What the task requires:
From the entries below, copy out all lines holding "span".
○ ○ ○
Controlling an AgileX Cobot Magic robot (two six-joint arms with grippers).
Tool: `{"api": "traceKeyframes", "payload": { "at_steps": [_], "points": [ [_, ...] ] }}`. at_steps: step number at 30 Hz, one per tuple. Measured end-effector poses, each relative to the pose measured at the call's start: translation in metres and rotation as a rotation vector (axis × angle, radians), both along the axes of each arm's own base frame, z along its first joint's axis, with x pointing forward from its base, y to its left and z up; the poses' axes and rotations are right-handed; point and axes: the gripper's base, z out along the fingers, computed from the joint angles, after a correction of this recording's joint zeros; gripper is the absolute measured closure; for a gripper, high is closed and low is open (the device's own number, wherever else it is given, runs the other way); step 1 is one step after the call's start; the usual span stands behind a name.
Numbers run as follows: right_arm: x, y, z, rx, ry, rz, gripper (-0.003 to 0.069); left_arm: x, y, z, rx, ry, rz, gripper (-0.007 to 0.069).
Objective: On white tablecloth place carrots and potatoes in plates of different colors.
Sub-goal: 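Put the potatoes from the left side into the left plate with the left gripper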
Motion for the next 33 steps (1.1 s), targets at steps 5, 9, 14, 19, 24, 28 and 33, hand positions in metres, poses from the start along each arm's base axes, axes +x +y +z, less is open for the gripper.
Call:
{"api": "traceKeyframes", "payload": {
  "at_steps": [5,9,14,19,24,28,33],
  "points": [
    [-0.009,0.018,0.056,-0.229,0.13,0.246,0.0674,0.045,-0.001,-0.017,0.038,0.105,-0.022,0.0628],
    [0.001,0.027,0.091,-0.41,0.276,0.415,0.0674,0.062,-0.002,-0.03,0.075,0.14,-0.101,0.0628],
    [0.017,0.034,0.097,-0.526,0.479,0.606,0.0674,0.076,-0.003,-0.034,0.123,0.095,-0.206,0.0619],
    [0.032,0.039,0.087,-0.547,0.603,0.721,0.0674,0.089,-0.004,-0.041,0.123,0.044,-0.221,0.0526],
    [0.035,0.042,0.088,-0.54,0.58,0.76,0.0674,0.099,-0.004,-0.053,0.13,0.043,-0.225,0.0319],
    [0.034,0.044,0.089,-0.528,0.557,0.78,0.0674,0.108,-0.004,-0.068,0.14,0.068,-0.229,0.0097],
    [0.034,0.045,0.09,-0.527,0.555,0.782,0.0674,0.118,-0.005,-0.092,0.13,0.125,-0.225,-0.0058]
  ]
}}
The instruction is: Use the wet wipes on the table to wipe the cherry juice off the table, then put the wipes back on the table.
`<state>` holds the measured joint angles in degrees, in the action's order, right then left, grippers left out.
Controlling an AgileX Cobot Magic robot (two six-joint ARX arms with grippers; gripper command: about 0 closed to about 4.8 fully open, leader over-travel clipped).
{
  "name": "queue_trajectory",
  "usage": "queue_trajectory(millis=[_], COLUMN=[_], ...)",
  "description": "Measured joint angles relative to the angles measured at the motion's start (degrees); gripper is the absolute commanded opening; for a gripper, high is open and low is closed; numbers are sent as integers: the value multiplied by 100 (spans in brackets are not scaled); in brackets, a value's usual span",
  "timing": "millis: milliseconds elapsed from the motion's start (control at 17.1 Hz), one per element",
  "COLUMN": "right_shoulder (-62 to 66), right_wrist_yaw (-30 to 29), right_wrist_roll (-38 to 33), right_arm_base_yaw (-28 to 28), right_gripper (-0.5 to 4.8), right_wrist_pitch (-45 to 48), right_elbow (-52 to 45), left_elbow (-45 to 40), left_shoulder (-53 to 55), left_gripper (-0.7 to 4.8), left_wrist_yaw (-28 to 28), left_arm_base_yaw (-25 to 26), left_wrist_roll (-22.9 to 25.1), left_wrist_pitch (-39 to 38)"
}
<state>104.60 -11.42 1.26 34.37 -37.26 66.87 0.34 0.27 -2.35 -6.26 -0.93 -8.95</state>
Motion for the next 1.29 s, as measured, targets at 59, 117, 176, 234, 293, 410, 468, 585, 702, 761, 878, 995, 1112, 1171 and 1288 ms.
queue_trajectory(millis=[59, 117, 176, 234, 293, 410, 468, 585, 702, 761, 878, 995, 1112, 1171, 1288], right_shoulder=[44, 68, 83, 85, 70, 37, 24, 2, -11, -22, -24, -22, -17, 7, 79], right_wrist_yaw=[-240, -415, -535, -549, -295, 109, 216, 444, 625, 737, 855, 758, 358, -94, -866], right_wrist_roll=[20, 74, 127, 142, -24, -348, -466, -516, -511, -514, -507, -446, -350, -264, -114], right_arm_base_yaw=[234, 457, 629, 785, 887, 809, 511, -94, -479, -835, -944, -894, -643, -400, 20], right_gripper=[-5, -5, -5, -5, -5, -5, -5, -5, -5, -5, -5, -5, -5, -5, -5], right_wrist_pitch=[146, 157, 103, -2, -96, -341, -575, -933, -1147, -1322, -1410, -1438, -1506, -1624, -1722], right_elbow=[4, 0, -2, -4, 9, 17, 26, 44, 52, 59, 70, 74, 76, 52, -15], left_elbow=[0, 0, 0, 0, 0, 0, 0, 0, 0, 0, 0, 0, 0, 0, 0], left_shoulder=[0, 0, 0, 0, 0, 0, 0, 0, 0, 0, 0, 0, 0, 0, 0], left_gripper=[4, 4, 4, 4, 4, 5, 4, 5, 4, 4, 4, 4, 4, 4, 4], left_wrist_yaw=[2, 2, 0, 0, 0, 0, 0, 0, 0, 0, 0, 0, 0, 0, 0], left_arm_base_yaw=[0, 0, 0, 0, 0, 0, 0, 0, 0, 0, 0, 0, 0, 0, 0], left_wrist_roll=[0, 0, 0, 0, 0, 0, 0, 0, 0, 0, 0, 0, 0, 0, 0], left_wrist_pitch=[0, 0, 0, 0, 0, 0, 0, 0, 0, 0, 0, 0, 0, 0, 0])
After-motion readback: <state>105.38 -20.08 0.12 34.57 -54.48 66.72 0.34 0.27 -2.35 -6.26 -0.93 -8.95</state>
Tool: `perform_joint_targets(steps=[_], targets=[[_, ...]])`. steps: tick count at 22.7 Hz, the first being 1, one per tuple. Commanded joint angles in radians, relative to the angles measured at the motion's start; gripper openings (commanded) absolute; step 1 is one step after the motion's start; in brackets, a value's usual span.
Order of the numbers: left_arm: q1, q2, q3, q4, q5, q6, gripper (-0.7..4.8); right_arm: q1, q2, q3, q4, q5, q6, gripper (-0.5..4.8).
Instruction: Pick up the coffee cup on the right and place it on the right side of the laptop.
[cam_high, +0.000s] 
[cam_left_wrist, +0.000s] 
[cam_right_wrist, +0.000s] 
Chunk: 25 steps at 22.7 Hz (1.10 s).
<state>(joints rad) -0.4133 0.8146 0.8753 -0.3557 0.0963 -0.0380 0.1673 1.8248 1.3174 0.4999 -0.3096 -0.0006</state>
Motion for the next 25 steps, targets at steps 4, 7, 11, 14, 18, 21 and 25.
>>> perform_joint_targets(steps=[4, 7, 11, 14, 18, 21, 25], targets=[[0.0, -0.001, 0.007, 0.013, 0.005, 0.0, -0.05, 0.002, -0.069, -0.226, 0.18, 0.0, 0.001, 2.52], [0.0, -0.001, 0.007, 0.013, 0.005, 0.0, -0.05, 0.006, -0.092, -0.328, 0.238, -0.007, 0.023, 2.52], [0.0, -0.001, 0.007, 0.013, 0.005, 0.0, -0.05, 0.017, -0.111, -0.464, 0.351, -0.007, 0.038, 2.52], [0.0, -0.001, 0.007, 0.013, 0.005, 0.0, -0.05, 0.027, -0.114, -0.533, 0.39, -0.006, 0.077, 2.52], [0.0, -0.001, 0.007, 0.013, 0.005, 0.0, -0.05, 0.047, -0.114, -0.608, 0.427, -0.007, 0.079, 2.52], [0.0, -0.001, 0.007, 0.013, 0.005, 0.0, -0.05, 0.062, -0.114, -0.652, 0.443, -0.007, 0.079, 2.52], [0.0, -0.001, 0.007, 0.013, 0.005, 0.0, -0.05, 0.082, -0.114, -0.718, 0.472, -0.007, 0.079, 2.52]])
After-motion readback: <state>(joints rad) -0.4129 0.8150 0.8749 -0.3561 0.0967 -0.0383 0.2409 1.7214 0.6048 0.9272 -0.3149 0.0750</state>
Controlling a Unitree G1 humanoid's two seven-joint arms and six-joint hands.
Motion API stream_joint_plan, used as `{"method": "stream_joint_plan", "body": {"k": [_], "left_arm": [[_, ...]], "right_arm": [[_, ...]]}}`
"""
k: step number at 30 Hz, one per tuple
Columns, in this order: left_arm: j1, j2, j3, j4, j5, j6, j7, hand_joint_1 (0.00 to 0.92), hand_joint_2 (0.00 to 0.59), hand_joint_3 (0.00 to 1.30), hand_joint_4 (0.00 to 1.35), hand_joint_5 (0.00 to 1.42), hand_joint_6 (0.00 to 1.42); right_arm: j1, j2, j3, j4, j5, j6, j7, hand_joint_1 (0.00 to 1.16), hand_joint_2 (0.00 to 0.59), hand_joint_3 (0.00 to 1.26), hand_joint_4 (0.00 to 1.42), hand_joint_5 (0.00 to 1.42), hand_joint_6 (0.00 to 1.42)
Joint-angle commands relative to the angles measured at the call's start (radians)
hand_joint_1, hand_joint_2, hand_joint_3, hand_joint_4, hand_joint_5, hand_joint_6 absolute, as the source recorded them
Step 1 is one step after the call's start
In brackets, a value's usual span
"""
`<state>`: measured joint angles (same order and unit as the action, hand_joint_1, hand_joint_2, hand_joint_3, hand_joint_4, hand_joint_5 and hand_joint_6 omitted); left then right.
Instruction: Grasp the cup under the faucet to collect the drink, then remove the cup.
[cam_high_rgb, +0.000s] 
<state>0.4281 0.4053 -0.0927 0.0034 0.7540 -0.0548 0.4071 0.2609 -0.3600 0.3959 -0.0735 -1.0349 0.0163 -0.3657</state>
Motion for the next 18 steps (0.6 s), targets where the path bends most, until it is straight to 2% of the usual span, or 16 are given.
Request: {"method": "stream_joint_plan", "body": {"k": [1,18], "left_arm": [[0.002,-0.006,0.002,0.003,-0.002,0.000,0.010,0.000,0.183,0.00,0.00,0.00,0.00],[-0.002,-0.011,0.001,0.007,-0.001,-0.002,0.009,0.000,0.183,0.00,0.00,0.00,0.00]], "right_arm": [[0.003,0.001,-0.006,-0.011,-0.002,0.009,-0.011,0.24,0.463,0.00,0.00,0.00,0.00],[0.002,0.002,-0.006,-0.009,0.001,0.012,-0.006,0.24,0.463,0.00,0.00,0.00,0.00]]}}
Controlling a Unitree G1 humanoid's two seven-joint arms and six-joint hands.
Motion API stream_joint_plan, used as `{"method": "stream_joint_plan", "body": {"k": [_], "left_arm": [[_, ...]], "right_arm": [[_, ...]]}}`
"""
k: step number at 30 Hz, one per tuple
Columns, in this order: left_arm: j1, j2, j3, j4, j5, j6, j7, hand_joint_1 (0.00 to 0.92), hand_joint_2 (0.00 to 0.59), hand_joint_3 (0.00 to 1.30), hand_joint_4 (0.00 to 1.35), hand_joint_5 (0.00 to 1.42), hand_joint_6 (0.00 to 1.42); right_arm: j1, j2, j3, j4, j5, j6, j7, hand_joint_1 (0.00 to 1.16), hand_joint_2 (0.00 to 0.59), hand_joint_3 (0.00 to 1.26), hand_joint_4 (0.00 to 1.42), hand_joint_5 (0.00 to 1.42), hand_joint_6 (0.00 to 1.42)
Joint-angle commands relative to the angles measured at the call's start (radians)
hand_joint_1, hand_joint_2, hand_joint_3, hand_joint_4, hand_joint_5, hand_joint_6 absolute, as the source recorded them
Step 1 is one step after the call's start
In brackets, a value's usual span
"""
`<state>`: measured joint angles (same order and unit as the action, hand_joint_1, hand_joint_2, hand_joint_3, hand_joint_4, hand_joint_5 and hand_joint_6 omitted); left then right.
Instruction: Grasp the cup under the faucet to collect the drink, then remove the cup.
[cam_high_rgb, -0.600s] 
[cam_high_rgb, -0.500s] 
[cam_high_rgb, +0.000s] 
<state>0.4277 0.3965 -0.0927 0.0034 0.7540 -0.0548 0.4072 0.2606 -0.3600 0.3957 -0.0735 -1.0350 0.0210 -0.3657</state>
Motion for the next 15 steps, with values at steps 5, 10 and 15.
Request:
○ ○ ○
Result:
Tool: `{"api": "traceKeyframes", "payload": { "at_steps": [_], "points": [ [_, ...] ] }}`. at_steps: step number at 30 Hz, one per tuple. Measured end-effector poses, each relative to the pose measured at the call's start: translation in metres and rotation as a rotation vector (axis × angle, radians), both along the axes of each arm's own base frame, z along its first joint's axis, with x pointing forward from its base, y to its left and z up; the poses' axes and rotations are right-handed; point and axes: the gripper's base, z out along the fingers, computed from the joint angles, after a correction of this recording's joint zeros; gripper is the absolute measured closure; for a gripper, high is closed and low is open (the device's own number, wherever else it is given, runs the other way); step 1 is one step after the call's start; the usual span stands behind a name.
  "description": "Measured joint angles relative to the angles measured at the motion's start (degrees); gripper is the absolute commanded opening; for a gripper, high is open and low is closed; numbers are sent as integers: the value multiplied by 100 (spans in brackets are not scaled); in brackets, a value's usual span",
Tool: `perform_joint_targets(steps=[_], targets=[[_, ...]])`. steps: tick count at 22.7 Hz, the first being 1, one per tuple. Commanded joint angles in radians, relative to the angles measured at the motion's start; gripper openings (commanded) absolute; step 1 is one step after the motion's start; in brackets, a value's usual span.
In brackets, a value's usual span
Motion for the next 18 steps (0.6 s), targets where the path bends most, until it is straight to 2% of the usual span, or 16 are given.
In brackets, a value's usual span

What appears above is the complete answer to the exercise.